**WHAT YOU HAVE TO DO**
Each line from the top of the listing through the one holding "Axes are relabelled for" should be restated word for word, with nothing added and no pictures.

**EXTRACTED MATERIAL**
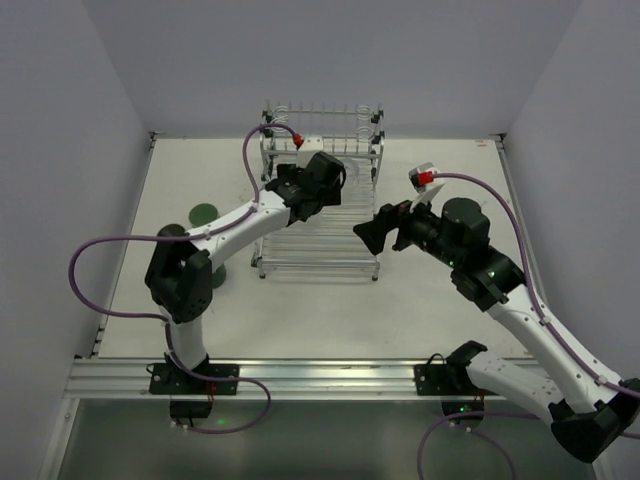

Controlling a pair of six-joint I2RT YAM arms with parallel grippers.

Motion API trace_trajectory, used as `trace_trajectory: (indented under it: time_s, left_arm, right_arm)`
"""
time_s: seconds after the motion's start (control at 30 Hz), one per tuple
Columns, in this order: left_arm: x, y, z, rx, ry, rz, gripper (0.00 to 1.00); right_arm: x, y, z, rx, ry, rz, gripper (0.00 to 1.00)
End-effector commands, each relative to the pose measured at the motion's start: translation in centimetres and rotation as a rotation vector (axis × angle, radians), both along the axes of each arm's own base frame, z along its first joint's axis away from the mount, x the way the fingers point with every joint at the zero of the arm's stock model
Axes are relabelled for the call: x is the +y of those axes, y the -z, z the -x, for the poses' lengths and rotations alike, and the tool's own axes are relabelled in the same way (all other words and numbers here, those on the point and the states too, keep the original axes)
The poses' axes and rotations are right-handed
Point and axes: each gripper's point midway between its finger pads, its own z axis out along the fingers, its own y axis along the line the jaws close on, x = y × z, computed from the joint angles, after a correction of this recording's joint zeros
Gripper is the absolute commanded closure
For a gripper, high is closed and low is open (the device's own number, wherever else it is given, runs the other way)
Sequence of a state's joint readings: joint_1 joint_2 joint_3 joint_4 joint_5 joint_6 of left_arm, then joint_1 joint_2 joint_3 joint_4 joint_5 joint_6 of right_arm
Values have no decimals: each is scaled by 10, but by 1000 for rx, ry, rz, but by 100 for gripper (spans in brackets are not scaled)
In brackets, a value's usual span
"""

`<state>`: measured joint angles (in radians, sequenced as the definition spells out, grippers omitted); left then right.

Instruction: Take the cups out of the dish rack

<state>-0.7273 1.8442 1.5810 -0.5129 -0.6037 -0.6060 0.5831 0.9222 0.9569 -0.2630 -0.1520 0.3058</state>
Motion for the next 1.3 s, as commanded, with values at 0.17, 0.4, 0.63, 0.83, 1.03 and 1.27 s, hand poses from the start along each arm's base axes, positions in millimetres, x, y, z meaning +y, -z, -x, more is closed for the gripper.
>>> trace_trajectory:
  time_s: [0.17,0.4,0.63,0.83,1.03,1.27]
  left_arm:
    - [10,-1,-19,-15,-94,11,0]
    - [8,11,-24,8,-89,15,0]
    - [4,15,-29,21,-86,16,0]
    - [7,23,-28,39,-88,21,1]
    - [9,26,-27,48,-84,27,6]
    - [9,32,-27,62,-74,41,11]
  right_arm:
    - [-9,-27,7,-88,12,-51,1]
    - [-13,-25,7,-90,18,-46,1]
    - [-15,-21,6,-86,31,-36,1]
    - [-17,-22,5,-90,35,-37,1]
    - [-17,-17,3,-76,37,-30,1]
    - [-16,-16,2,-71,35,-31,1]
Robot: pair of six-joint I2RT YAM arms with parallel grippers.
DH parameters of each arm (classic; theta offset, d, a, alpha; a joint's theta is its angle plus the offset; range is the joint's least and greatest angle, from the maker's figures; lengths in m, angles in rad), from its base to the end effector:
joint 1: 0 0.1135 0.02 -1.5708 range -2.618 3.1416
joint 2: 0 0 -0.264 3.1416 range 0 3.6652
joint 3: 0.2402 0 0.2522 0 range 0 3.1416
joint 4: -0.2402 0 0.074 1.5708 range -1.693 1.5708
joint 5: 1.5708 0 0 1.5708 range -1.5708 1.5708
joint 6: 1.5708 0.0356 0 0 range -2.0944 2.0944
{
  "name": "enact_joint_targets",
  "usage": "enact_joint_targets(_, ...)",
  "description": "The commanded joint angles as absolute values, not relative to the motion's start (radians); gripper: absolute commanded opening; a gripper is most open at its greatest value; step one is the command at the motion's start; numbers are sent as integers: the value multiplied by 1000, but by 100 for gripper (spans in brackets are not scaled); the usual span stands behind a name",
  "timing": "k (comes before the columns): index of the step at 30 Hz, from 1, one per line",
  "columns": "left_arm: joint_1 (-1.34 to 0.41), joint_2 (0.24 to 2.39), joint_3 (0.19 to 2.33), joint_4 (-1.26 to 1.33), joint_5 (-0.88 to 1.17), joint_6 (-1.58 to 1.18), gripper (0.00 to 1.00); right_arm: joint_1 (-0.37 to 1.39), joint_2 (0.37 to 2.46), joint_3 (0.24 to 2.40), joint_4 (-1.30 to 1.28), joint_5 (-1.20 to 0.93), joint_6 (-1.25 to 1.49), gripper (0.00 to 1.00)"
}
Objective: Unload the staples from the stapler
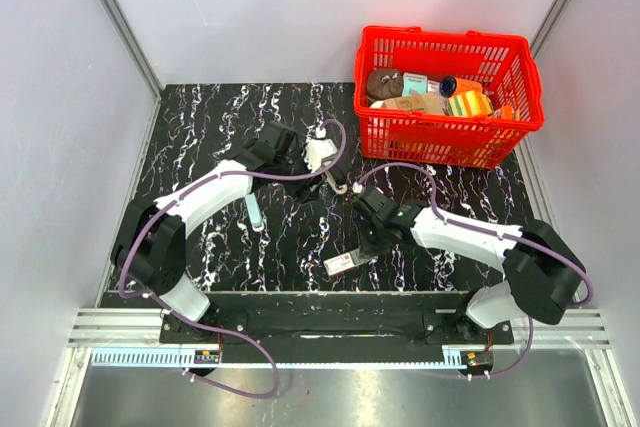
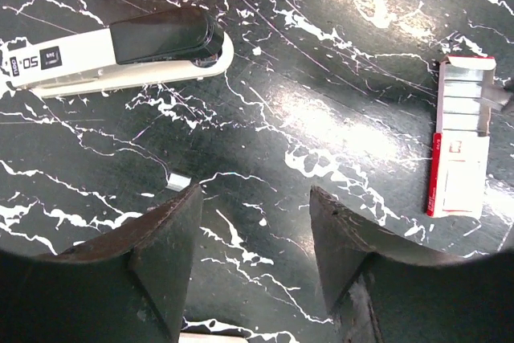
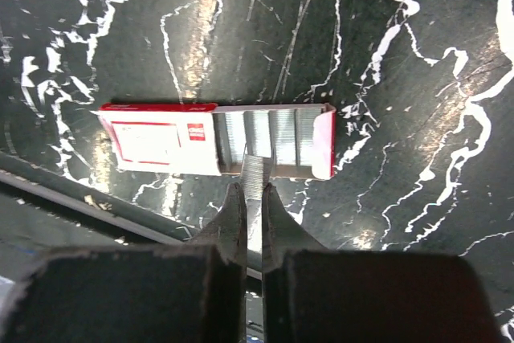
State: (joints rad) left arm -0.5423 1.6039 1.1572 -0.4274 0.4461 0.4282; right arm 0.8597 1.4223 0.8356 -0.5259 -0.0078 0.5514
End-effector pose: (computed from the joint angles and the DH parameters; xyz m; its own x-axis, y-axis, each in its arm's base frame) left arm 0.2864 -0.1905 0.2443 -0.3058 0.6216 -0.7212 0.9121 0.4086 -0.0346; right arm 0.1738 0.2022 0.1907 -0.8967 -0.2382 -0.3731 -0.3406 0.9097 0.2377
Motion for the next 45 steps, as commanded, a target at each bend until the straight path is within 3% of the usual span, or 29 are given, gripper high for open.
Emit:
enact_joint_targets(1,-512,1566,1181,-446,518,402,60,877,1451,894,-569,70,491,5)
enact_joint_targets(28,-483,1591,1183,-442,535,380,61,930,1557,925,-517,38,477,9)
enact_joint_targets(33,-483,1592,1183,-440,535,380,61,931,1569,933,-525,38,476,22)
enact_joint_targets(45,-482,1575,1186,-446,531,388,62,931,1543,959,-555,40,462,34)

**EXERCISE ANSWER**
Controlling a pair of six-joint I2RT YAM arms with parallel grippers.

Motion API trace_trajectory, used as `trace_trajectory: (indented under it: time_s, left_arm, right_arm)`
"""
time_s: seconds after the motion's start (control at 30 Hz), one per tuple
Columns, in this order: left_arm: x, y, z, rx, ry, rz, gripper (0.00 to 1.00); right_arm: x, y, z, rx, ry, rz, gripper (0.00 to 1.00)
End-effector commands, each relative to the pose measured at the motion's start: translation in centimetres and rotation as a rotation vector (axis × angle, radians), both along the axes of each arm's own base frame, z along its first joint's axis away from the mount, x the way the fingers point with every joint at the zero of the arm's stock model
Axes are relabelled for the call: x is the +y of those axes, y the -z, z the -x, for the poses' lengths and rotations alike, and the tool's own axes are relabelled in the same way (all other words and numbers here, those on the point and the states too, keep the original axes)

This output completes the exercise.